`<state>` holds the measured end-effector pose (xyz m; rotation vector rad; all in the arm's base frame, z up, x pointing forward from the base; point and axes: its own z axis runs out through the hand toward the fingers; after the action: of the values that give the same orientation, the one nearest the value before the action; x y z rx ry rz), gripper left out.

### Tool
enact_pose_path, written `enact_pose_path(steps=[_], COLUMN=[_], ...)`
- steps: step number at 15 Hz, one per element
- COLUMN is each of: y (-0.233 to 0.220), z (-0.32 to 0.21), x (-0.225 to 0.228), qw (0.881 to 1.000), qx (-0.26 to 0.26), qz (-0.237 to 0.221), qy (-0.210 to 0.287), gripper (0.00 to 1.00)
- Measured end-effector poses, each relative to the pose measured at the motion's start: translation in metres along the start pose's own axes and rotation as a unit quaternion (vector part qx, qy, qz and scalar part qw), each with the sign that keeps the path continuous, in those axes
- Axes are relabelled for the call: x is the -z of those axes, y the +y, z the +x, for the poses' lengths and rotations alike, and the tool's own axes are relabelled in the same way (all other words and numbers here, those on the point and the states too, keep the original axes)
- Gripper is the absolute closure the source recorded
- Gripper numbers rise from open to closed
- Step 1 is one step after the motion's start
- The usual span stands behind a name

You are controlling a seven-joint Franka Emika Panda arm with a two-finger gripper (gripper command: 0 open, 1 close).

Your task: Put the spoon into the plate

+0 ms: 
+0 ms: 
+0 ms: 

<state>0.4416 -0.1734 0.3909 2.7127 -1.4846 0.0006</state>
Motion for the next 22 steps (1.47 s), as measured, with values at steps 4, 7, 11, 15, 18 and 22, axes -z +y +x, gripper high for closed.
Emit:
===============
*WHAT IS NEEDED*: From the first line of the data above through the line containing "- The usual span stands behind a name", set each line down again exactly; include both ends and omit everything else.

*SOLUTION TO THIS TASK*:
`<state>` holds the measured end-effector pose (xyz m; rotation vector rad; all in the arm's base frame, z up, x pointing forward from the base; point and axes: its own z axis runs out through the hand toward the fingers; after the action: of the values that give the same orientation, the one nearest the value before the action; x y z rx ry rz), gripper left out.

### Tool
enact_pose_path, written `enact_pose_path(steps=[_], COLUMN=[_], ...)`
- steps: step number at 15 Hz, one per element
- COLUMN is each of: y (-0.233 to 0.220), z (-0.32 to 0.21), x (-0.225 to 0.228), qw (0.881 to 1.000), qx (-0.26 to 0.26), qz (-0.237 to 0.221), qy (-0.210 to 0.287), gripper (0.00 to 1.00)
- Measured end-effector poses, each relative to the pose measured at the motion's start: translation in metres along the start pose's own axes and rotation as a unit quaternion (vector part qx, qy, qz and scalar part qw), each with the sign that keeps the path continuous, in those axes
- Axes are relabelled for the call: x is the -z of those axes, y the +y, z the +x, for the poses' lengths and rotations alike, and the tool's own axes are relabelled in the same way (all other words and numbers here, those on the point and the states too, keep the original axes)
- Gripper is the absolute closure the source recorded
- Gripper numbers rise from open to closed
- Step 1 is one step after the motion's start
- The usual span stands behind a name

That concludes the output for this exercise.